● **TRY IT**
Please print nothing but the lines from the one containing "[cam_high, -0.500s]" to the final line below, exactly, and no pictures.

● **DATA SHOWN**
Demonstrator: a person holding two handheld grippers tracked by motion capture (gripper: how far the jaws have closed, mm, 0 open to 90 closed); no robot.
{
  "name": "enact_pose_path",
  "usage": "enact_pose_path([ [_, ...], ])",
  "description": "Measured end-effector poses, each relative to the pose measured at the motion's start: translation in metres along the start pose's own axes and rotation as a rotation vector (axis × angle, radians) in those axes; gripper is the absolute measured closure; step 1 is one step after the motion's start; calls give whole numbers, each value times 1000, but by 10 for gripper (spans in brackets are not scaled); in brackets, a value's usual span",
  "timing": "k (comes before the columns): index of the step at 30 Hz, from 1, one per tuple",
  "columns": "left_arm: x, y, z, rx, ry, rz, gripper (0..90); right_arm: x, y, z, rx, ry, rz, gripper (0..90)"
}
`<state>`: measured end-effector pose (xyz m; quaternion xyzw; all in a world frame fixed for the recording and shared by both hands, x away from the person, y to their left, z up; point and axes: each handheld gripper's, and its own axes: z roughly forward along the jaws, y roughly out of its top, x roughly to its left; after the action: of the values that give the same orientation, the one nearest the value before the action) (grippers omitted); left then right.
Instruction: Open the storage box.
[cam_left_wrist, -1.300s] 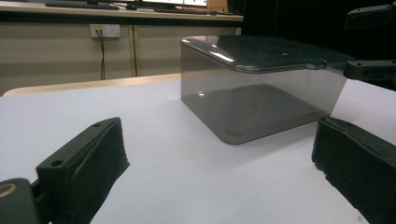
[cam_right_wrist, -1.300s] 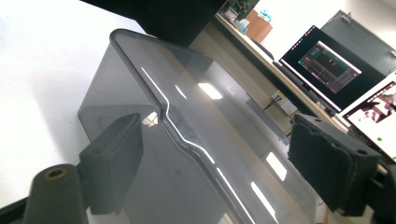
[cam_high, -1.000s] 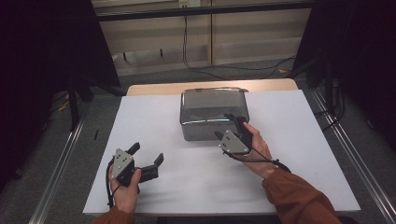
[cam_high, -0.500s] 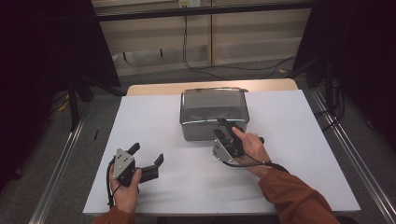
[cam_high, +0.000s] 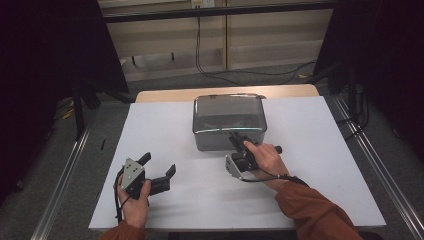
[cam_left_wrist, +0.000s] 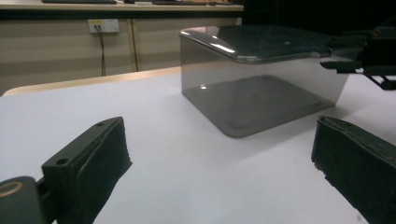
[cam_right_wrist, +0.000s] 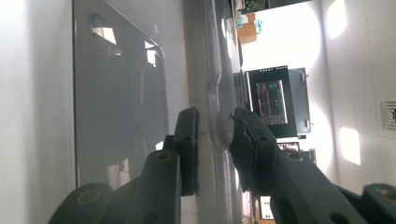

● **TASK RESULT**
[cam_high, -0.500s] 
[cam_high, +0.000s] 
[cam_left_wrist, +0.000s] 
[cam_right_wrist, +0.000s] 

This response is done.